WORK TASK: Without omitting anything, write out the listing below precisely.

########

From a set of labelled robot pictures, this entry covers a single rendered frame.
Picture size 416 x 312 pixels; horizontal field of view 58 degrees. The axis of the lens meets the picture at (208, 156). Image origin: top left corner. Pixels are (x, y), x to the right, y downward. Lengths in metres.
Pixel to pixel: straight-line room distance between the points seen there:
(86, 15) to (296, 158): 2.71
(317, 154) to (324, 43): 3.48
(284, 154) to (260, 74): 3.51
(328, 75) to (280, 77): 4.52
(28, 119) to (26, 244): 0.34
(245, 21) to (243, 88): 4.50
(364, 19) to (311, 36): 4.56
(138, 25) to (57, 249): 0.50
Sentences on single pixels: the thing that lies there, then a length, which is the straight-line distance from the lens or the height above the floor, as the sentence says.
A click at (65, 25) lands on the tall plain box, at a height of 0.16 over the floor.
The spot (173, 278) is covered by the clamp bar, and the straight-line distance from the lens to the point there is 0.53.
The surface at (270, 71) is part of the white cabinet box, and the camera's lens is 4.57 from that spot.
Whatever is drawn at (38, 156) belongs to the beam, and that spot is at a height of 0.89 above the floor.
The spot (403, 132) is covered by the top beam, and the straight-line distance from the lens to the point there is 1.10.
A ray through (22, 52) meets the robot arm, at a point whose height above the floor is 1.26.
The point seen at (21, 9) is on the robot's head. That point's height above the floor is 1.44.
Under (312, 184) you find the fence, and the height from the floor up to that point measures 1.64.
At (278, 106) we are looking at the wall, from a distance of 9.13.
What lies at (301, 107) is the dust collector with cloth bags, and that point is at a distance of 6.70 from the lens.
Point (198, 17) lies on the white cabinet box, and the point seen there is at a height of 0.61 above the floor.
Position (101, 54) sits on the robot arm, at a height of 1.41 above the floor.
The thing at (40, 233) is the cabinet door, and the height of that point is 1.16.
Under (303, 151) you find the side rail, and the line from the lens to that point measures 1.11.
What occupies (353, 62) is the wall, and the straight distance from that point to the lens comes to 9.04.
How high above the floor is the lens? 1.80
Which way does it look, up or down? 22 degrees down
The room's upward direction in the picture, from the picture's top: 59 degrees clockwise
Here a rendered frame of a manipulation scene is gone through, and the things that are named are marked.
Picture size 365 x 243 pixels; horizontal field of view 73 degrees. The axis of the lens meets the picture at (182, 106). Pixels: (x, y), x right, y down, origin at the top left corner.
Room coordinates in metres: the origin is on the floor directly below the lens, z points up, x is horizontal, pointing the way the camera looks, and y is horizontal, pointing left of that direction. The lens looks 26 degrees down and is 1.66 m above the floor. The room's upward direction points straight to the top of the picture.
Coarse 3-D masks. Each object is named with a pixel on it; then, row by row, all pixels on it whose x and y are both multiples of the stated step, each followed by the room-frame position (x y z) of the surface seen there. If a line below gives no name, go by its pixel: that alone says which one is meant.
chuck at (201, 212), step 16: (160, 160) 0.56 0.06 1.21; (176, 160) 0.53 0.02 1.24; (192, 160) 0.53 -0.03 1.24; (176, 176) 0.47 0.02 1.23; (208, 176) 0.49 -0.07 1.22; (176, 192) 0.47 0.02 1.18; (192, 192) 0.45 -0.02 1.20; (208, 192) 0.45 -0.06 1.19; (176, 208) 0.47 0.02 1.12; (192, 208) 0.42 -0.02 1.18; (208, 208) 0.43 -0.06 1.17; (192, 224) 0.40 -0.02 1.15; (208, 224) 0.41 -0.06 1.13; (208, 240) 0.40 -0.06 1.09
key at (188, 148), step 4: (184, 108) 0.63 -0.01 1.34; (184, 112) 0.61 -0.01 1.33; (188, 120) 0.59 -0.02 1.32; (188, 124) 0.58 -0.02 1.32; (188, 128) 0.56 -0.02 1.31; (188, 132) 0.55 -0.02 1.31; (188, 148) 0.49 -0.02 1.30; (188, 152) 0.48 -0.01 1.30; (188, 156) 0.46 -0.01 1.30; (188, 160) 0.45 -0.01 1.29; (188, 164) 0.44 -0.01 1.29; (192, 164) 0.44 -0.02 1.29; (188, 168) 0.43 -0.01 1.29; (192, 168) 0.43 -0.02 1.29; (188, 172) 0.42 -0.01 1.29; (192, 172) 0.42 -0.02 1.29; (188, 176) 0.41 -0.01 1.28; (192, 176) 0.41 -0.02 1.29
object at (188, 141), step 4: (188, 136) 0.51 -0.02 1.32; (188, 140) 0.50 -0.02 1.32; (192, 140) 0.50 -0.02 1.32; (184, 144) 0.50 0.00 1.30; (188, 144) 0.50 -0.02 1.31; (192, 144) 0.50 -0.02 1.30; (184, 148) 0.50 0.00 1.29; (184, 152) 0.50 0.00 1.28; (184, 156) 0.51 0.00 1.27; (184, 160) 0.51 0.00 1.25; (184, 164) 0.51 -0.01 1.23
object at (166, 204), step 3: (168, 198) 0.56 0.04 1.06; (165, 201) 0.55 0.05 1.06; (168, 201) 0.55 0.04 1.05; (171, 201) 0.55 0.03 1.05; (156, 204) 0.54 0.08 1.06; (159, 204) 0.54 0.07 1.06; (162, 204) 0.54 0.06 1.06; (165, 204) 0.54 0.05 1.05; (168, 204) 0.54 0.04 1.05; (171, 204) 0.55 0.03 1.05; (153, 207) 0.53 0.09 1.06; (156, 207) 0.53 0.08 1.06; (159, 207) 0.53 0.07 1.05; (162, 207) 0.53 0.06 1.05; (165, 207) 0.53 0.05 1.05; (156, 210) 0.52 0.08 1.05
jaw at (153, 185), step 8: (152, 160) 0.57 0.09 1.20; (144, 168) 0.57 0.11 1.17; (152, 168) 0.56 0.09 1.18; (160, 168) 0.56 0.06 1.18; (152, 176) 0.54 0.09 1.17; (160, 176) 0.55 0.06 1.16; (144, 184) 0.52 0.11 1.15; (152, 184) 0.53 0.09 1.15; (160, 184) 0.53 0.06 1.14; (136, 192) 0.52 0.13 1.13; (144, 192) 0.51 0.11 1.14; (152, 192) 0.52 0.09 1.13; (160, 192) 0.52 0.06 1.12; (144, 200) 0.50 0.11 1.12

########

EXPECTED OUTPUT:
From a set of labelled robot pictures, this entry covers a single rendered frame.
Picture size 416 x 312 pixels; horizontal field of view 58 degrees. The axis of the lens meets the picture at (208, 156). Image origin: top left corner. Pixels are (x, y), x to the right, y downward. Lengths in metres.
Pixel to pixel: straight-line room distance between the points seen there:
(86, 15) to (296, 158): 2.71
(317, 154) to (324, 43): 3.48
(284, 154) to (260, 74): 3.51
(328, 75) to (280, 77): 4.52
(28, 119) to (26, 244): 0.34
(245, 21) to (243, 88): 4.50
(364, 19) to (311, 36): 4.56
(138, 25) to (57, 249): 0.50
Sentences on single pixels: the thing that lies there, then a length, which is the straight-line distance from the lens or the height above the floor, as the sentence says.
A click at (65, 25) lands on the tall plain box, at a height of 0.16 over the floor.
The spot (173, 278) is covered by the clamp bar, and the straight-line distance from the lens to the point there is 0.53.
The surface at (270, 71) is part of the white cabinet box, and the camera's lens is 4.57 from that spot.
Whatever is drawn at (38, 156) belongs to the beam, and that spot is at a height of 0.89 above the floor.
The spot (403, 132) is covered by the top beam, and the straight-line distance from the lens to the point there is 1.10.
A ray through (22, 52) meets the robot arm, at a point whose height above the floor is 1.26.
The point seen at (21, 9) is on the robot's head. That point's height above the floor is 1.44.
Under (312, 184) you find the fence, and the height from the floor up to that point measures 1.64.
At (278, 106) we are looking at the wall, from a distance of 9.13.
What lies at (301, 107) is the dust collector with cloth bags, and that point is at a distance of 6.70 from the lens.
Point (198, 17) lies on the white cabinet box, and the point seen there is at a height of 0.61 above the floor.
Position (101, 54) sits on the robot arm, at a height of 1.41 above the floor.
The thing at (40, 233) is the cabinet door, and the height of that point is 1.16.
Under (303, 151) you find the side rail, and the line from the lens to that point measures 1.11.
What occupies (353, 62) is the wall, and the straight distance from that point to the lens comes to 9.04.
How high above the floor is the lens? 1.80
Which way does it look, up or down? 22 degrees down
The room's upward direction in the picture, from the picture's top: 59 degrees clockwise
Here a rendered frame of a manipulation scene is gone through, and the things that are named are marked.
Picture size 365 x 243 pixels; horizontal field of view 73 degrees. The axis of the lens meets the picture at (182, 106). Pixels: (x, y), x right, y down, origin at the top left corner.
Room coordinates in metres: the origin is on the floor directly below the lens, z points up, x is horizontal, pointing the way the camera looks, and y is horizontal, pointing left of that direction. The lens looks 26 degrees down and is 1.66 m above the floor. The room's upward direction points straight to the top of the picture.
Coarse 3-D masks. Each object is named with a pixel on it; then, row by row, all pixels on it whose x and y are both multiples of the stated step, each followed by the room-frame position (x y z) of the surface seen there. If a line below gives no name, go by its pixel: that alone says which one is meant.
chuck at (201, 212), step 16: (160, 160) 0.56 0.06 1.21; (176, 160) 0.53 0.02 1.24; (192, 160) 0.53 -0.03 1.24; (176, 176) 0.47 0.02 1.23; (208, 176) 0.49 -0.07 1.22; (176, 192) 0.47 0.02 1.18; (192, 192) 0.45 -0.02 1.20; (208, 192) 0.45 -0.06 1.19; (176, 208) 0.47 0.02 1.12; (192, 208) 0.42 -0.02 1.18; (208, 208) 0.43 -0.06 1.17; (192, 224) 0.40 -0.02 1.15; (208, 224) 0.41 -0.06 1.13; (208, 240) 0.40 -0.06 1.09
key at (188, 148), step 4: (184, 108) 0.63 -0.01 1.34; (184, 112) 0.61 -0.01 1.33; (188, 120) 0.59 -0.02 1.32; (188, 124) 0.58 -0.02 1.32; (188, 128) 0.56 -0.02 1.31; (188, 132) 0.55 -0.02 1.31; (188, 148) 0.49 -0.02 1.30; (188, 152) 0.48 -0.01 1.30; (188, 156) 0.46 -0.01 1.30; (188, 160) 0.45 -0.01 1.29; (188, 164) 0.44 -0.01 1.29; (192, 164) 0.44 -0.02 1.29; (188, 168) 0.43 -0.01 1.29; (192, 168) 0.43 -0.02 1.29; (188, 172) 0.42 -0.01 1.29; (192, 172) 0.42 -0.02 1.29; (188, 176) 0.41 -0.01 1.28; (192, 176) 0.41 -0.02 1.29
object at (188, 141), step 4: (188, 136) 0.51 -0.02 1.32; (188, 140) 0.50 -0.02 1.32; (192, 140) 0.50 -0.02 1.32; (184, 144) 0.50 0.00 1.30; (188, 144) 0.50 -0.02 1.31; (192, 144) 0.50 -0.02 1.30; (184, 148) 0.50 0.00 1.29; (184, 152) 0.50 0.00 1.28; (184, 156) 0.51 0.00 1.27; (184, 160) 0.51 0.00 1.25; (184, 164) 0.51 -0.01 1.23
object at (166, 204), step 3: (168, 198) 0.56 0.04 1.06; (165, 201) 0.55 0.05 1.06; (168, 201) 0.55 0.04 1.05; (171, 201) 0.55 0.03 1.05; (156, 204) 0.54 0.08 1.06; (159, 204) 0.54 0.07 1.06; (162, 204) 0.54 0.06 1.06; (165, 204) 0.54 0.05 1.05; (168, 204) 0.54 0.04 1.05; (171, 204) 0.55 0.03 1.05; (153, 207) 0.53 0.09 1.06; (156, 207) 0.53 0.08 1.06; (159, 207) 0.53 0.07 1.05; (162, 207) 0.53 0.06 1.05; (165, 207) 0.53 0.05 1.05; (156, 210) 0.52 0.08 1.05
jaw at (153, 185), step 8: (152, 160) 0.57 0.09 1.20; (144, 168) 0.57 0.11 1.17; (152, 168) 0.56 0.09 1.18; (160, 168) 0.56 0.06 1.18; (152, 176) 0.54 0.09 1.17; (160, 176) 0.55 0.06 1.16; (144, 184) 0.52 0.11 1.15; (152, 184) 0.53 0.09 1.15; (160, 184) 0.53 0.06 1.14; (136, 192) 0.52 0.13 1.13; (144, 192) 0.51 0.11 1.14; (152, 192) 0.52 0.09 1.13; (160, 192) 0.52 0.06 1.12; (144, 200) 0.50 0.11 1.12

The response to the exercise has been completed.